The reason we bother to write the steps in terms of \(\theta\) and \(\widehat{\theta}\) is that the steps are general and can be applied to any hypothesis test.

How did we compute P-values before computers?

Statistical tables were the primary tool for finding p-values before computers.
Tables provided pre-calculated critical values and p-values for various distributions at common significance levels.
Relevant test statistic would be calculated by hand based on the sample data and then looked up in the appropriate table to get the corresponding p-value.

How many tables were there?

Consider just the Normal distribution defined by a mean \(\mu_X\) and standard deviation \(\sigma_X\).
There are infinitely many possible values for \(\mu_X\) and \(\sigma_X\), so there would be infinitely many tables.
In practice only the standard normal distribution was tabulated.

The Standard Normal (i.e., \(Z\)) Distribution

The standard normal distribution is a normal distribution with a mean of 0 and a standard deviation of 1.
Any normal distribution can be transformed into a standard normal distribution by subtracting the mean and dividing by the standard deviation.

The \(Z\) transformation

\[ \begin{align} X &\sim \mathcal{N}(\mu_X, \sigma_X) \\ Z &= \frac{X - \mu_X}{\sigma_X} \\ Z &\sim \mathcal{N}(0, 1) \end{align} \]

Here both \(X\) and \(Z\) are random variables.

The \(z\)-score

\[ \begin{align} z_{obs} &= \frac{x_{obs} - \mu_X}{\sigma_X} \\ z_{obs} &\sim \mathcal{N}(0, 1) \end{align} \]

Here, \(z_{obs}\) is a single value that represents the number of standard deviations \(x_{obs}\) – also a single value – is from the mean \(\mu_X\).

A quick note on nomenclature

We use capital letters to denote random variables and lower case letters to denote specific observations from those random variables.
We may also use subscripts (e.g., \(z_{obs}\)) to further clarifiy whether we are referencing a random variable or a specific observation.
Even if we neglect to perfectly follow this convention it will usually be clear from context which is which.

Question

Given a normal distribution with a mean (\(\mu_X\)) of 100 and a standard deviation (\(\sigma_X\)) of 15, you calculate a sample mean (\(\overline{x}\)) of 108 from a random sample of size \(n=10\).

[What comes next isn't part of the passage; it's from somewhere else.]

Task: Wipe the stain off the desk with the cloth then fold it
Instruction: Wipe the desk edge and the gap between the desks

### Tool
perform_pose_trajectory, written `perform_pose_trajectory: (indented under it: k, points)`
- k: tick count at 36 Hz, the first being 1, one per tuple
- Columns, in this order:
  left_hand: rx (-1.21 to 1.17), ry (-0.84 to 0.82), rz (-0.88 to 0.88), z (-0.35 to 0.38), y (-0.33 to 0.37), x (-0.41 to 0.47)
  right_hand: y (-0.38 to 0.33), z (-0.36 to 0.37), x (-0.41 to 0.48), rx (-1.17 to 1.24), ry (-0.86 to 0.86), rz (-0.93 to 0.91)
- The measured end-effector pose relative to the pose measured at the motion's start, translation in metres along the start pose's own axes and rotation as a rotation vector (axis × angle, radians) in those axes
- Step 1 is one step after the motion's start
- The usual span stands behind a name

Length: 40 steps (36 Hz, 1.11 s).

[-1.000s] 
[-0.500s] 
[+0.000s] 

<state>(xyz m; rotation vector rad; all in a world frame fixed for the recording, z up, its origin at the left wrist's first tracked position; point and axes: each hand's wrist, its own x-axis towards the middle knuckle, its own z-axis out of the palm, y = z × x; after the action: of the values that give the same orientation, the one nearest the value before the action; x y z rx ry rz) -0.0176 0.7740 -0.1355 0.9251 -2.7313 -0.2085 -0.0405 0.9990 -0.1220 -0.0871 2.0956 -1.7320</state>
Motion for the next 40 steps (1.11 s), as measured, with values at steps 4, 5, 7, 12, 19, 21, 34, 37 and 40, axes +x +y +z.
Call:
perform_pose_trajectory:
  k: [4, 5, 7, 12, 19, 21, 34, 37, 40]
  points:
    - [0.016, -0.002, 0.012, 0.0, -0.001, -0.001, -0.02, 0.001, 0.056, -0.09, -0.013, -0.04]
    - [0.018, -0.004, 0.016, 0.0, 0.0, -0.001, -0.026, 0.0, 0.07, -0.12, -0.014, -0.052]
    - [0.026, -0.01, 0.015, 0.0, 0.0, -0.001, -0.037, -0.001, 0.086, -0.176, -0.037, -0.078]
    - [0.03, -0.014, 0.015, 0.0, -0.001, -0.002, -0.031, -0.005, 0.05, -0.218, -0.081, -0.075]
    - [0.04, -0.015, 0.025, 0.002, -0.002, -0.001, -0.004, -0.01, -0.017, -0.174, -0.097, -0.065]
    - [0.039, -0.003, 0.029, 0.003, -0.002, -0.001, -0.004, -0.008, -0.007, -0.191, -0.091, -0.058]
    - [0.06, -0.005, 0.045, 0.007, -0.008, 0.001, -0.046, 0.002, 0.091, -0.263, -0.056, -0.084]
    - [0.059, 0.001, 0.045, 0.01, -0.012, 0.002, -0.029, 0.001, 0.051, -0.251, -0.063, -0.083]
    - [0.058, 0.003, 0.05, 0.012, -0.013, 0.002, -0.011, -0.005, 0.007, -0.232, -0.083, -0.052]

What is the \(z\)-score for this sample mean?

Click here for the answer

\[ \begin{align} z_{obs} &= \frac{\overline{x} - \mu_{\overline{X}}}{\sigma_{\overline{X}}} \\ z_{obs} &= \frac{\overline{x} - \mu_{X}}{\sigma_{X} / n} \\ z &= \frac{108 - 100}{15/10}\\ z &= 5.33 \end{align} \]

Question

What is true about the \(Z\)-transformed distribution of and \(X\) and \(\overline{X}\)?

The \(Z\)-transformed distribution of \(X\) is normal with a mean of 0 and a standard deviation of 1 but the \(Z\)-transformed distribution of \(\overline{X}\) is not.
The \(Z\)-transformed distribution of \(\overline{X}\) is normal with a mean of 0 and a standard deviation of 1 but the \(Z\)-transformed distribution of \(X\) is not.
They are both normal with a mean of 0 and a standard deviation of 1.
Neither is normal with a mean of 0 and a standard deviation of 1.

Click here for the answer

They are both normal with a mean of 0 and a standard deviation of 1.